Конрат несколько минут внимательно смотрел на Зорана, который, казалось, окунулся в воспоминания. Затем магистр произнес:
– Я вижу, Зоран, тебе душно в этих стенах, хоть ты и вернулся всего сутки назад. Я хочу поручить тебе кое-что, способное избавить от необходимости находиться в крепости.
– Если это контракт, то поручи его кому-нибудь еще. Остальные братья простаивают дольше меня.
– Это не контракт, Зоран. Это просто письмо, которое нужно передать одному человеку.
Зоран чуть не подавился вином.
– Письмо? Мы что, теперь ведем переписку с окружающим миром?
Конрат усмехнулся и продолжил:
– Нет, Боже упаси. Это касается моего последнего контракта. Некоторые благодарственные слова моему нанимателю.
Зоран помнил, что последний контракт Конрата на какого-то герцога принес ему весьма солидную сумму денег.
– Почему сам не отвезешь?
– Нужно заниматься делами в крепости. Да и ты, вижу, нуждаешься в том, чтобы еще немного отдохнуть.
– Да, пожалуй, нуждаюсь.
– Значит, ты согласен?
Хоть Зоран и доверял Конрату, который, несмотря, на разницу во взглядах, никогда его не подводил, просьба показалось ему странной. Однако нахождение в стенах Кун Румунна вынести он больше не мог. Зорану даже наедине с самим собой оставаться порой было тошно, а уж в обществе целого ордена убийц и подавно. К тому же, за пределами крепости, у Зорана было несколько друзей, которых он считал намного лучше себя и которых уже очень давно не видел. Поэтому он утвердительно ответил:
– Да, Конрат. Я отвезу твое письмо.
«Что бы это не означало».
Циркачи
Труппа возвращалась в Ригерхейм на довольно большой шхуне, нанятой циркачами на деньги, вырученные с концертного тура по королевству Кадилия – государства, являющегося вассалом Ригерхейма и целиком занимавшего небольшой материк к юго-востоку от него.
Большая часть пути уже была преодолена, и до прибытия в порт города Гредис оставалось чуть более суток.
Погода была замечательная, практически идеальная для морских путешествий: ясная и в меру ветреная.
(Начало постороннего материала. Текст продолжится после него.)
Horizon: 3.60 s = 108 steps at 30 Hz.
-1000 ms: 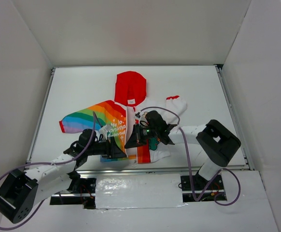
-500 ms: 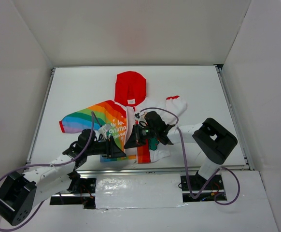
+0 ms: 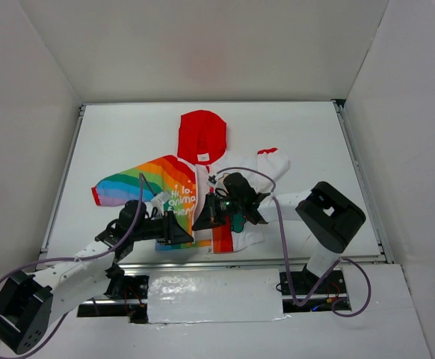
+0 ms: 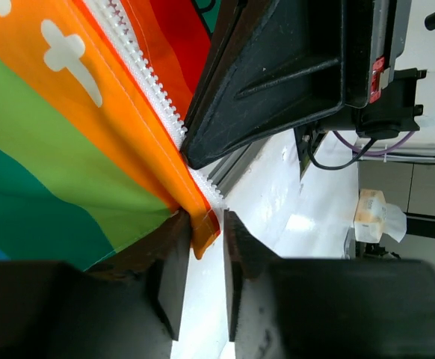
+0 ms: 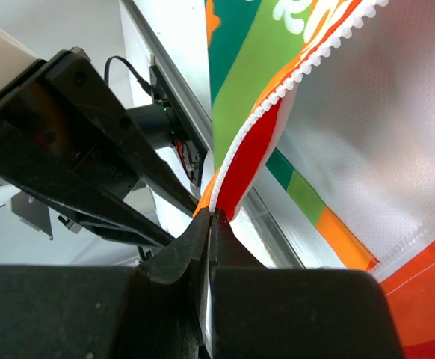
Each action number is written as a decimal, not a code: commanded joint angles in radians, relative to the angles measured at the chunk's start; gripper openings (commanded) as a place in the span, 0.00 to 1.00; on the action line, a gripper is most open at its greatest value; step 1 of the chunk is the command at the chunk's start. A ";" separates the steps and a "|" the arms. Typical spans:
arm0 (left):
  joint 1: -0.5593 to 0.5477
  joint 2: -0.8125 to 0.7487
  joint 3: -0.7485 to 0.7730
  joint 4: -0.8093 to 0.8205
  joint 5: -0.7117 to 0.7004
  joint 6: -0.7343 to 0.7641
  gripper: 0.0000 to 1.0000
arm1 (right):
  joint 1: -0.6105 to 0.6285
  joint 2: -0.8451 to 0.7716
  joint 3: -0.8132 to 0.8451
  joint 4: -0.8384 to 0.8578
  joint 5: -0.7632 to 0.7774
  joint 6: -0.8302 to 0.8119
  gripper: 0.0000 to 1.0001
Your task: Zip up the jacket
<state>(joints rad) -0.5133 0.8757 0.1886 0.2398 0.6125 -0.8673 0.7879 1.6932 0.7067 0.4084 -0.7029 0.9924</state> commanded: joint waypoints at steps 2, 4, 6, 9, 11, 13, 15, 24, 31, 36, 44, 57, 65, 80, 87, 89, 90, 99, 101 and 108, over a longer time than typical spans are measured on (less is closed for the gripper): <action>-0.004 -0.029 0.003 0.000 -0.010 0.013 0.34 | 0.004 0.013 0.005 0.049 0.002 -0.031 0.00; -0.004 -0.030 0.005 -0.005 -0.010 0.013 0.34 | 0.004 0.014 0.005 0.046 0.000 -0.038 0.00; -0.004 -0.026 0.006 -0.002 -0.011 0.013 0.33 | 0.002 0.014 0.008 0.043 -0.001 -0.043 0.00; -0.002 -0.018 0.005 0.009 -0.008 0.011 0.21 | 0.002 0.013 0.004 0.047 -0.004 -0.046 0.00; -0.004 -0.011 0.008 0.007 -0.007 0.013 0.10 | 0.001 0.013 0.005 0.046 -0.001 -0.046 0.00; -0.004 -0.001 0.009 0.007 -0.007 0.016 0.01 | 0.000 0.014 0.005 0.049 -0.004 -0.047 0.00; -0.004 0.005 0.011 0.009 -0.007 0.016 0.00 | -0.001 0.014 0.007 0.056 -0.010 -0.046 0.00; -0.004 0.039 -0.020 0.107 0.010 -0.045 0.00 | -0.003 -0.006 -0.015 0.142 -0.063 -0.011 0.41; -0.004 0.000 -0.044 0.214 0.007 -0.145 0.00 | -0.007 -0.021 -0.108 0.315 -0.135 0.048 0.62; -0.004 -0.040 -0.058 0.237 -0.020 -0.199 0.00 | -0.009 -0.122 -0.153 0.221 -0.032 -0.006 0.72; -0.004 -0.096 -0.107 0.277 -0.100 -0.340 0.00 | 0.008 -0.412 -0.109 -0.363 0.406 -0.179 0.68; -0.004 -0.267 -0.075 -0.005 -0.287 -0.329 0.00 | 0.316 -0.366 0.207 -1.057 1.011 -0.109 0.54; -0.004 -0.293 -0.048 -0.092 -0.289 -0.266 0.00 | 0.402 -0.149 0.361 -1.131 1.045 -0.089 0.50; -0.004 -0.293 -0.049 -0.099 -0.257 -0.234 0.00 | 0.415 -0.050 0.318 -1.056 0.968 -0.061 0.47; -0.004 -0.314 -0.047 -0.128 -0.261 -0.228 0.00 | 0.428 -0.026 0.292 -1.042 0.958 -0.041 0.45; -0.004 -0.311 -0.046 -0.129 -0.260 -0.225 0.00 | 0.430 -0.018 0.284 -1.030 0.948 -0.041 0.45; -0.004 -0.310 -0.044 -0.129 -0.258 -0.222 0.00 | 0.430 -0.014 0.281 -1.022 0.938 -0.041 0.45; -0.004 -0.305 -0.041 -0.135 -0.257 -0.214 0.00 | 0.436 0.049 0.272 -1.010 0.938 -0.029 0.30; -0.004 -0.307 -0.041 -0.135 -0.255 -0.213 0.00 | 0.435 0.056 0.269 -1.008 0.938 -0.026 0.20; -0.004 -0.305 -0.051 -0.132 -0.250 -0.210 0.00 | 0.436 0.000 0.244 -0.956 0.942 -0.024 0.00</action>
<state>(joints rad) -0.5133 0.5732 0.1032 0.0868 0.3454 -1.0988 1.2152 1.6962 0.9909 -0.5945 0.2214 0.9562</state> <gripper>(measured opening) 0.028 0.009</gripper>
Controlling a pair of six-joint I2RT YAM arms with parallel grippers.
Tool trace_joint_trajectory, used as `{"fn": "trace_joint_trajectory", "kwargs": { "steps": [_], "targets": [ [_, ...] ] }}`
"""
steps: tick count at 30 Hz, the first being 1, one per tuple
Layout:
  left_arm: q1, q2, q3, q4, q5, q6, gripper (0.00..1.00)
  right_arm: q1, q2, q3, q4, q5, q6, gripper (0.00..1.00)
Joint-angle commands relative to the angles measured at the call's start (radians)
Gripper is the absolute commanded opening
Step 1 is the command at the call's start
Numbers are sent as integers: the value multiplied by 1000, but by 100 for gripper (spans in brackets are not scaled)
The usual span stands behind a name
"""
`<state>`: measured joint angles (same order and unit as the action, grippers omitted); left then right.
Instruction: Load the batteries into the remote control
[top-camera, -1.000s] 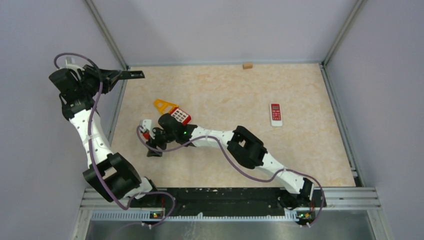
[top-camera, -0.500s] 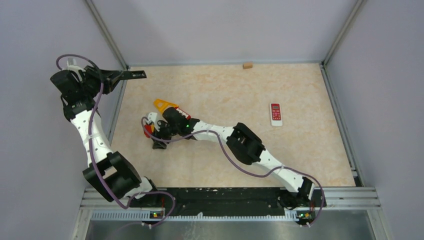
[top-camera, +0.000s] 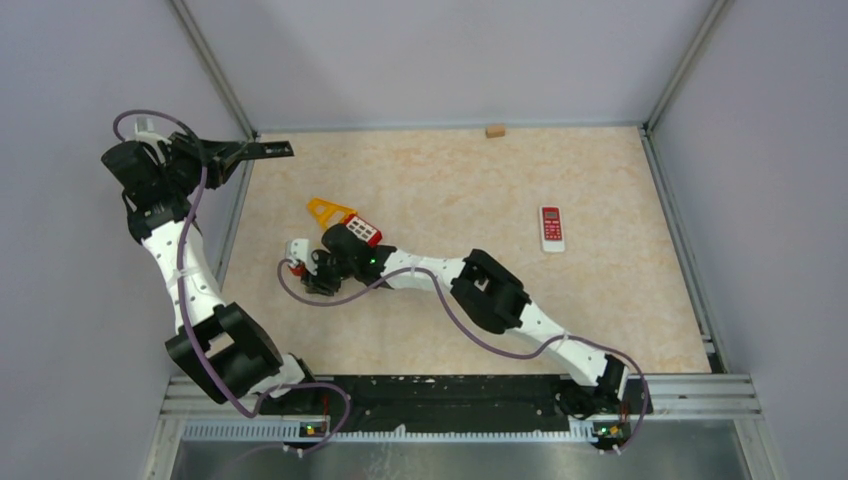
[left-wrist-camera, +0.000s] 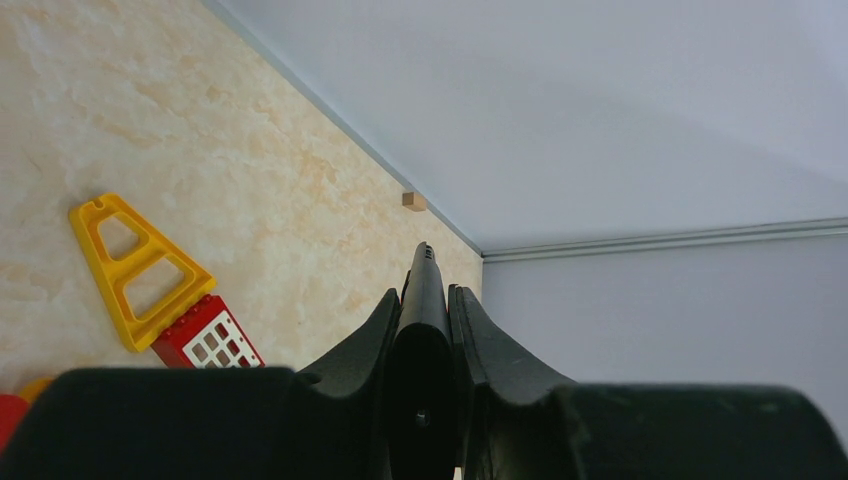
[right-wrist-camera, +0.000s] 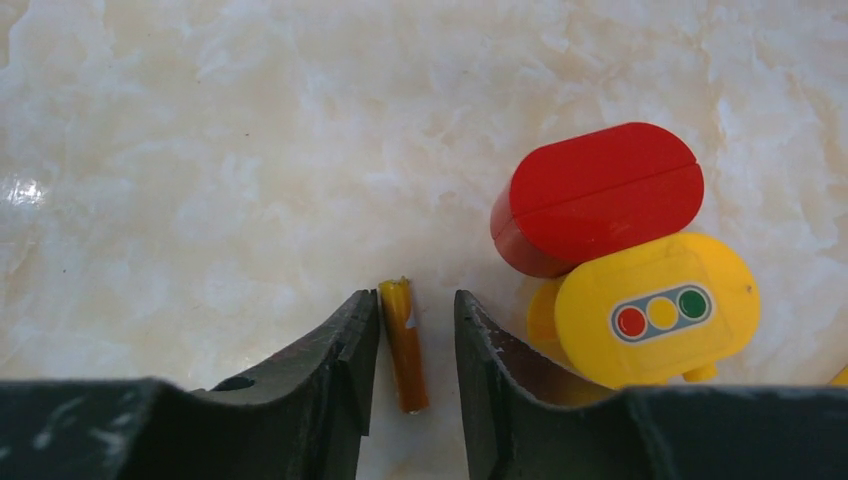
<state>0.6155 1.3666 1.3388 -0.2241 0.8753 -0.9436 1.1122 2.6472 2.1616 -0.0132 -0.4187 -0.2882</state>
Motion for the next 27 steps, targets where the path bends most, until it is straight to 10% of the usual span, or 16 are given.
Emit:
{"fn": "trace_joint_trajectory", "kwargs": {
  "steps": [1, 11, 21, 27],
  "targets": [
    [6, -16, 6, 68, 19, -7, 0, 36, -18, -75, -62, 67, -85, 31],
    [4, -14, -3, 82, 17, -9, 0, 50, -167, -172, -74, 200, -36, 2],
    [-115, -4, -28, 94, -7, 25, 0, 38, -522, -541, 42, 263, 101, 0],
    [-329, 49, -57, 140, 13, 122, 0, 13, -795, -924, 102, 550, 304, 0]
  ]
}}
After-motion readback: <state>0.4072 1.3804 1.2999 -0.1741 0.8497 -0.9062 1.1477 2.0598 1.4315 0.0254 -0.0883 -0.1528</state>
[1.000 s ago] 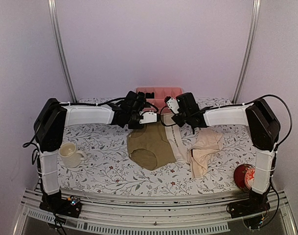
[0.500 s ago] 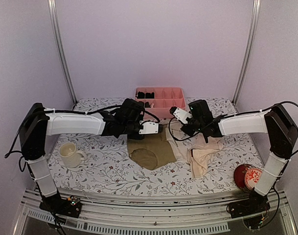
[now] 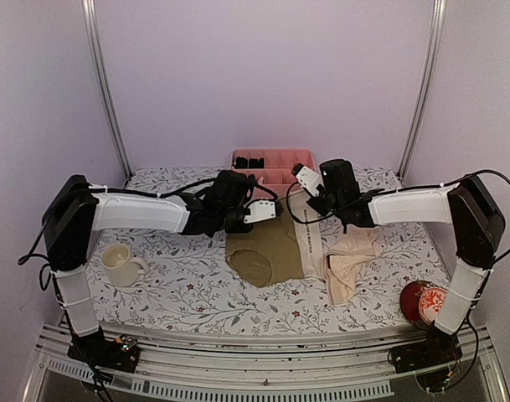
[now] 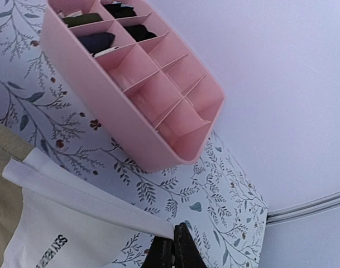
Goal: Roll the underwear
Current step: Fold the underwear at the center of the board.
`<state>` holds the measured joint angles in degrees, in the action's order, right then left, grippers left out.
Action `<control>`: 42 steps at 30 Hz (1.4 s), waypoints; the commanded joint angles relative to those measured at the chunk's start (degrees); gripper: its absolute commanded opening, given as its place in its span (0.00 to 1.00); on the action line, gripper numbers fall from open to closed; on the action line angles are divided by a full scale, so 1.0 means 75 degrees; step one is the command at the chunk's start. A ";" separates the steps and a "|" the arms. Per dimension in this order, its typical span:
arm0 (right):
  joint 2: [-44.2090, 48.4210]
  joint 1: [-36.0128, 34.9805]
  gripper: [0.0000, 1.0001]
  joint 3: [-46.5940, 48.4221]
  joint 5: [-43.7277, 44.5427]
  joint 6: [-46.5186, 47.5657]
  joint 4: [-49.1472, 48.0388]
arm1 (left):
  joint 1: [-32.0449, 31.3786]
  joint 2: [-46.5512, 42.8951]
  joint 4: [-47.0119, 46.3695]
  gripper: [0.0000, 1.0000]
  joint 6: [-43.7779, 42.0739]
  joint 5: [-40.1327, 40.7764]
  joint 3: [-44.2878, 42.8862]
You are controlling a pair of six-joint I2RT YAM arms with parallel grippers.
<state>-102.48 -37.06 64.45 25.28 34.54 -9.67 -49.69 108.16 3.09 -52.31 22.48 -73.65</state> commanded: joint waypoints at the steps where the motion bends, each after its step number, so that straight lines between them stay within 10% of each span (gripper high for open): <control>1: -0.0675 0.0286 0.02 0.0817 0.1564 0.0374 -0.0827 | 0.0505 0.0516 -0.0214 0.00 0.0123 0.1000 -0.0245; 22: -0.3324 0.0824 0.02 0.3369 0.0948 0.0884 -0.0925 | 0.1525 0.2542 -0.0603 0.00 -0.0657 0.1515 -0.2187; 42: -0.0090 0.1056 0.02 0.0140 -0.1700 0.2035 0.0515 | -0.0205 0.1293 0.2375 0.00 0.0476 -0.0261 -0.1569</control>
<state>-107.79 -31.00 67.81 13.96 47.22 -12.19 -49.84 119.15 12.64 -51.96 21.89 -86.46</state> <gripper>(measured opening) 0.021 0.014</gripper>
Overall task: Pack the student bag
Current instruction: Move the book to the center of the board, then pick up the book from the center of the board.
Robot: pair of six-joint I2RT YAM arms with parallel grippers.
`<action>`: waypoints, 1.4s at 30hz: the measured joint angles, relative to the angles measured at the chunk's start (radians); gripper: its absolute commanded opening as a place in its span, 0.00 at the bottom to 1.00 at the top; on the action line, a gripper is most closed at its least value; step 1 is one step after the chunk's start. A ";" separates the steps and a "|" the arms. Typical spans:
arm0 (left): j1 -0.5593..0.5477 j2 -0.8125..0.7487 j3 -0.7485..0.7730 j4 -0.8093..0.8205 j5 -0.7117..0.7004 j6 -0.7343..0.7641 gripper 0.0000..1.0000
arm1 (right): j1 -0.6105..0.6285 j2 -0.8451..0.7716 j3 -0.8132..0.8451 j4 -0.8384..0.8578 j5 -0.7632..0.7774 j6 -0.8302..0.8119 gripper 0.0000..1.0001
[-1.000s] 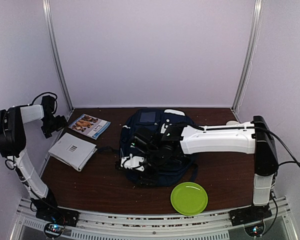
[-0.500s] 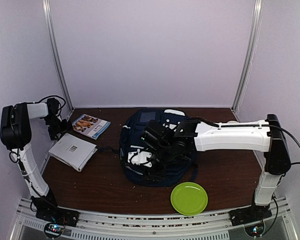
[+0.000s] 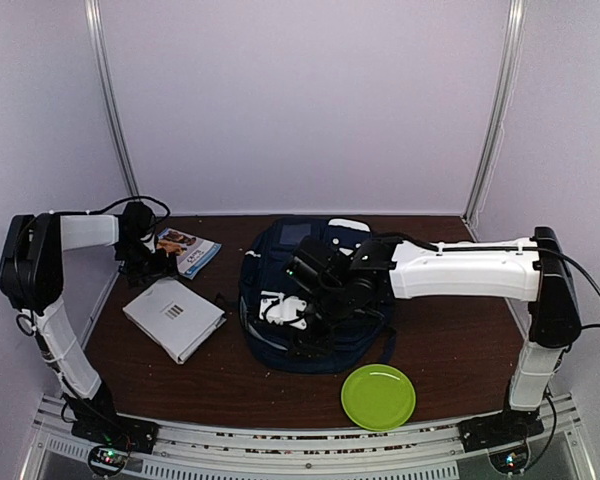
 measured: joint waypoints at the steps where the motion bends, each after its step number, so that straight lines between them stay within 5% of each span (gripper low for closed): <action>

В паруса шхуны «Сердце куртизанки» врезались потоки воздуха, и она плавно раскачивалась на волнах, неумолимо приближая артистов труппы «Цюрильон» к берегам своей родины.
Был полдень, и собравшиеся на палубе циркачи, сбившись в небольшие группы, болтали о пустяках, смеялись, гримасничали и обсуждали прекрасно прошедший тур по Кадилии, в каждом городе которой они собрали огромную аудиторию, бурные овации и солидную прибыль. Труппа «Цюрильон» – дружная и небольшая, но одна из самых талантливых во всем Ригерхейме и заслуженно известная.
И лишь хромой жонглер Динкель не хотел присоединяться к всеобщему веселью. Он был единственным на судне, кому было грустно. Он стоял в стороне от остальных и наблюдал за самой большой группой артистов, занявших центральную часть палубы. Они были веселы, шутили и кривлялись. Общение с ними могло поднять настроение всякому, кто присоединиться к их радостному разговору. Кому угодно, но только не хромому Динкелю. Ему они могли причинить лишь боль, несмотря на то, что почти все из них были ему друзьями.
А причина этому проста. Там стояла Флави. И она была не его.
Невысокая рыжая девушка со спортивной фигурой излучала жизнерадостность. Динкель слышал ее игривый смех, и он доставлял ему удовольствие, но лишь тогда, когда хромой жонглер закрывал глаза. А когда они были открытыми, он ощущал лишь страдания. Потому что видел, как Флави обнимает за талию Эмиль. Высокий, смазливый, мускулистый акробат, одна из главных звезд труппы. Он и Динкель ненавидели друг друга.
«Почему? Почему она выбрала его, а не меня? Я ведь чувствовал, что нравлюсь ей. Неужели это из-за моей хромоты и шрамов? Неужели красивые всегда должны быть с красивыми, а страшные…одни»?
При беглом взгляде на Динкеля действительно могло показаться, что он не слишком красив. Но даже так было понятно, что он при этом вовсе не олицетворение уродства. Да, он был не очень высок – рост его был абсолютно средним, да, он хромал на левую ногу из-за травмы бедра, да, его физиономия была испещрена шрамами, а длинные волосы, хоть и были всегда чистыми, никогда не причесывались. Но все же, при уже внимательном рассмотрении, бросалось в глаза то, насколько правильными когда-то были черты его лица, а также то, насколько красивой без хромоты раньше было его фигура, нынче лишенная изящества, но сохранившая стальную мускулатуру, только теперь в изломанном обрамлении.
Война ни для кого не проходит бесследно, и Динкель знал это как никто другой.